German politician (born 1991)

Valentin Abel (born 7 February 1991) is a German politician who served as a Member of Bundestag from the constituency of Schwäbisch Hall – Hohenlohe from 2021 to 2025, as a member of the Free Democratic Party (FDP). Prior to his election to the Bundestag he was the president of the Young Liberals in Baden-Württemberg and a FDP candidate in the 2019 European Parliament election.

==Early life and education==
was born in Künzelsau, Baden-Württemberg, on 7 February 1991. His primary and secondary education was done in Osterburken. He was a volunteer for the German Red Cross from 2010 to 2011. From 2011 to 2014, he attended the University of Mannheim, with a semester abroad at the University of Edinburgh in 2013, and graduated with a Bachelor of Business Administration. He attended the University of Mannheim from 2014 to 2016, with a semester abroad at Maastricht University in 2015, and graduated with a Master of Business Administration.

==Career==
From 2017 to 2021, Abel was the chair of the Young Liberals in Baden-Württemberg. In the 2019 European Parliament election he was a candidate for the Free Democratic Party (FDP).
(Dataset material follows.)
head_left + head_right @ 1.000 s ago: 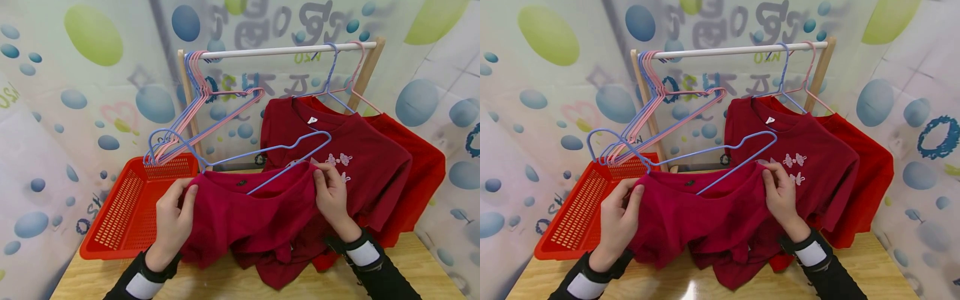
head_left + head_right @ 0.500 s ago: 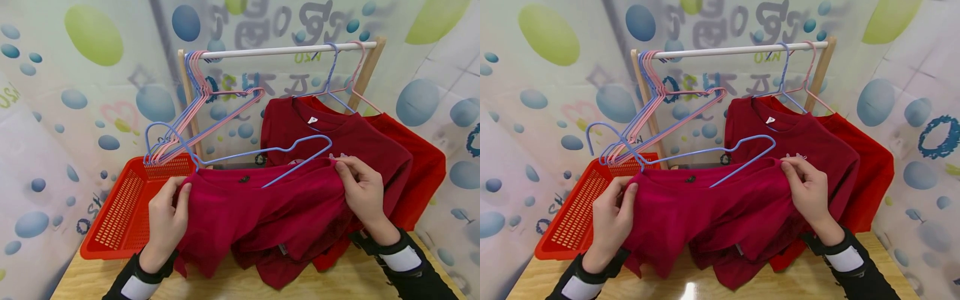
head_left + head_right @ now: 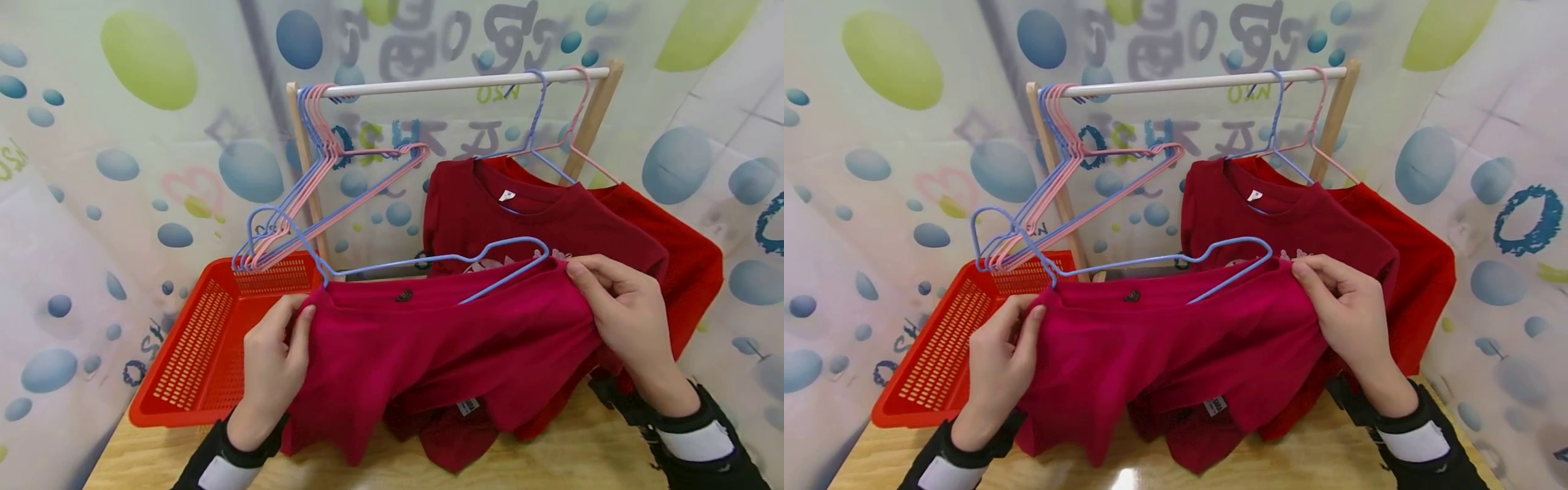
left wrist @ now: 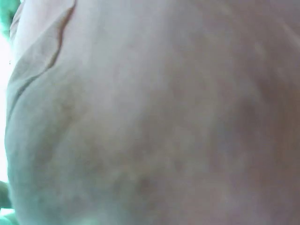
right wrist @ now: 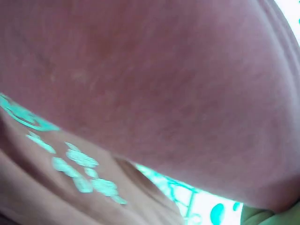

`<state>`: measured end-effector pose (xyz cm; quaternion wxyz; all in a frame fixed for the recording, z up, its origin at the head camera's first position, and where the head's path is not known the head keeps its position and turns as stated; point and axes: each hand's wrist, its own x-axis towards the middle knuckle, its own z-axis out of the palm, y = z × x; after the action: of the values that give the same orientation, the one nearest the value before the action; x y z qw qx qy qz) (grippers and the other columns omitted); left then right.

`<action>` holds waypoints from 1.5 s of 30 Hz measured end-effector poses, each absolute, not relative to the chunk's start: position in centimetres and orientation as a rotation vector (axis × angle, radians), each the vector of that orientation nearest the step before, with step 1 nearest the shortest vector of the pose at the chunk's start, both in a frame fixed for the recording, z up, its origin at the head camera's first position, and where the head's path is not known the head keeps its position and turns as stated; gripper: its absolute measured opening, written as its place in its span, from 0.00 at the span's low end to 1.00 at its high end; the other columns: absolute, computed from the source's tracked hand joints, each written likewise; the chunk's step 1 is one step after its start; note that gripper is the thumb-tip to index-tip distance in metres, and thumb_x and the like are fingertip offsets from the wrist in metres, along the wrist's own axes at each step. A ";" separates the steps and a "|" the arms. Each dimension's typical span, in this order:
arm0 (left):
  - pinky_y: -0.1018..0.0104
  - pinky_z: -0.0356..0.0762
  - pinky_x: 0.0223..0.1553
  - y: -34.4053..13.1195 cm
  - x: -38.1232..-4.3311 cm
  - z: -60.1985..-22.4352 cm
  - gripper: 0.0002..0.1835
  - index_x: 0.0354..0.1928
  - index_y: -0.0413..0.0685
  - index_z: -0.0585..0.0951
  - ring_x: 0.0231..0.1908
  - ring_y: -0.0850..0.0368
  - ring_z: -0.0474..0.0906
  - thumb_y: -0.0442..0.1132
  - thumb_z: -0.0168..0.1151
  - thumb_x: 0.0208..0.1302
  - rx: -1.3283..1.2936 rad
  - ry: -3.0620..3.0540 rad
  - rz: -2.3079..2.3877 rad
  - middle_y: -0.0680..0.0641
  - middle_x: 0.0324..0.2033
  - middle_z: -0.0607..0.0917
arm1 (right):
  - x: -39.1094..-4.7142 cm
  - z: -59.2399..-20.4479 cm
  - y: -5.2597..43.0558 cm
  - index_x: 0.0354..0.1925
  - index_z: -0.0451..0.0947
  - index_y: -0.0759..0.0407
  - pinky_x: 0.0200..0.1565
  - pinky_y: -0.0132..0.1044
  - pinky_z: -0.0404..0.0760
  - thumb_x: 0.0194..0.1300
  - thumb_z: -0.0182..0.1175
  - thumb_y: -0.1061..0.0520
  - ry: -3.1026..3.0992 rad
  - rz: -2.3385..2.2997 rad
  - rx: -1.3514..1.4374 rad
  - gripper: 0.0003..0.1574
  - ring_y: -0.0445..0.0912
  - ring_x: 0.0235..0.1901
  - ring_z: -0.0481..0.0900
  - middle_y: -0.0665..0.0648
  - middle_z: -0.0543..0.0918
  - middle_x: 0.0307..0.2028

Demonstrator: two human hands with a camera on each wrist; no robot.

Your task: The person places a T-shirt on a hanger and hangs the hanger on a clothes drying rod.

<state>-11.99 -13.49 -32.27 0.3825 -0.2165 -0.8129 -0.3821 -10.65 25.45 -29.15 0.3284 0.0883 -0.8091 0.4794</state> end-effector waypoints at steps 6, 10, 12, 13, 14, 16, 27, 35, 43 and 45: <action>0.68 0.76 0.34 -13.4 -12.1 -33.0 0.05 0.39 0.37 0.80 0.33 0.60 0.75 0.28 0.62 0.60 -0.618 -2.035 -0.832 0.47 0.32 0.81 | -10.6 -30.5 25.7 0.40 0.82 0.58 0.17 0.33 0.58 0.66 0.59 0.62 -2.150 1.267 0.157 0.06 0.39 0.16 0.61 0.50 0.65 0.13; 0.67 0.75 0.32 -13.3 -12.2 -33.3 0.06 0.39 0.36 0.80 0.32 0.59 0.74 0.27 0.63 0.59 -0.650 -2.002 -0.781 0.46 0.31 0.80 | -10.7 -30.7 25.8 0.40 0.82 0.59 0.17 0.34 0.59 0.66 0.59 0.61 -2.160 1.285 0.143 0.06 0.39 0.17 0.62 0.50 0.66 0.13; 0.67 0.75 0.31 -13.3 -12.2 -33.4 0.06 0.39 0.35 0.80 0.31 0.59 0.74 0.27 0.63 0.59 -0.663 -1.989 -0.766 0.46 0.30 0.80 | -10.7 -30.7 25.8 0.40 0.82 0.59 0.17 0.34 0.57 0.66 0.59 0.61 -2.159 1.296 0.146 0.06 0.39 0.16 0.61 0.50 0.65 0.13; 0.67 0.75 0.31 -13.3 -12.2 -33.5 0.06 0.38 0.35 0.80 0.31 0.58 0.73 0.27 0.63 0.59 -0.668 -1.986 -0.759 0.46 0.30 0.80 | -10.7 -30.7 25.9 0.40 0.81 0.60 0.16 0.34 0.57 0.66 0.59 0.61 -2.155 1.301 0.151 0.06 0.39 0.16 0.60 0.50 0.64 0.13; 0.67 0.74 0.31 -13.3 -12.2 -33.5 0.06 0.38 0.34 0.80 0.31 0.58 0.73 0.27 0.63 0.59 -0.672 -1.984 -0.755 0.46 0.29 0.80 | -10.6 -30.7 25.9 0.40 0.81 0.60 0.16 0.35 0.56 0.66 0.59 0.62 -2.152 1.307 0.154 0.06 0.39 0.15 0.59 0.49 0.64 0.13; 0.67 0.74 0.30 -13.2 -12.2 -33.6 0.06 0.38 0.34 0.81 0.30 0.58 0.73 0.27 0.63 0.59 -0.678 -1.981 -0.750 0.46 0.29 0.80 | -10.6 -30.8 25.9 0.39 0.81 0.60 0.15 0.35 0.55 0.66 0.59 0.62 -2.146 1.324 0.164 0.05 0.40 0.15 0.58 0.49 0.63 0.13; 0.66 0.73 0.28 -13.2 -12.3 -33.7 0.07 0.39 0.34 0.81 0.29 0.58 0.71 0.28 0.63 0.58 -0.713 -1.991 -0.701 0.46 0.28 0.79 | -10.6 -31.5 26.2 0.41 0.82 0.57 0.17 0.34 0.61 0.67 0.58 0.62 -2.164 1.363 0.170 0.07 0.39 0.16 0.64 0.50 0.68 0.14; 0.68 0.70 0.27 -13.0 -12.3 -34.2 0.07 0.39 0.34 0.82 0.29 0.58 0.69 0.28 0.63 0.58 -0.735 -1.988 -0.695 0.46 0.27 0.79 | -11.0 -32.4 26.0 0.42 0.84 0.59 0.20 0.30 0.66 0.65 0.60 0.63 -2.161 1.351 0.132 0.09 0.39 0.19 0.69 0.49 0.76 0.18; 0.67 0.70 0.27 -12.8 -12.2 -34.7 0.09 0.40 0.36 0.83 0.29 0.59 0.68 0.28 0.65 0.57 -0.718 -2.021 -0.711 0.47 0.28 0.79 | -12.0 -33.9 25.2 0.41 0.85 0.65 0.23 0.26 0.64 0.61 0.64 0.65 -2.161 1.207 0.169 0.09 0.36 0.21 0.68 0.46 0.79 0.21; 0.69 0.69 0.28 -12.7 -12.1 -34.8 0.09 0.40 0.37 0.83 0.29 0.59 0.68 0.29 0.64 0.57 -0.721 -2.018 -0.712 0.48 0.28 0.79 | -12.0 -34.2 24.9 0.40 0.85 0.65 0.25 0.25 0.66 0.60 0.64 0.66 -2.152 1.195 0.198 0.08 0.36 0.22 0.68 0.46 0.80 0.23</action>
<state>-12.11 -12.67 -34.78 0.4275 -0.2887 -0.8078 -0.2851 -11.99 24.93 -34.15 0.3298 0.0757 -0.8227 0.4568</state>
In the 2021 election Abel was elected to the Bundestag from the constituency of Schwäbisch Hall – Hohenlohe as the twelfth member of the FDP's electoral list. In the 2025 election he was not reelected. During Abel's tenure in the Bundestag he served on the Climate Protection and Energy, European Union Affairs, and Transportation committees.

==Political positions==
Abel supported Germany giving weapons to Ukraine for the Russo-Ukrainian War.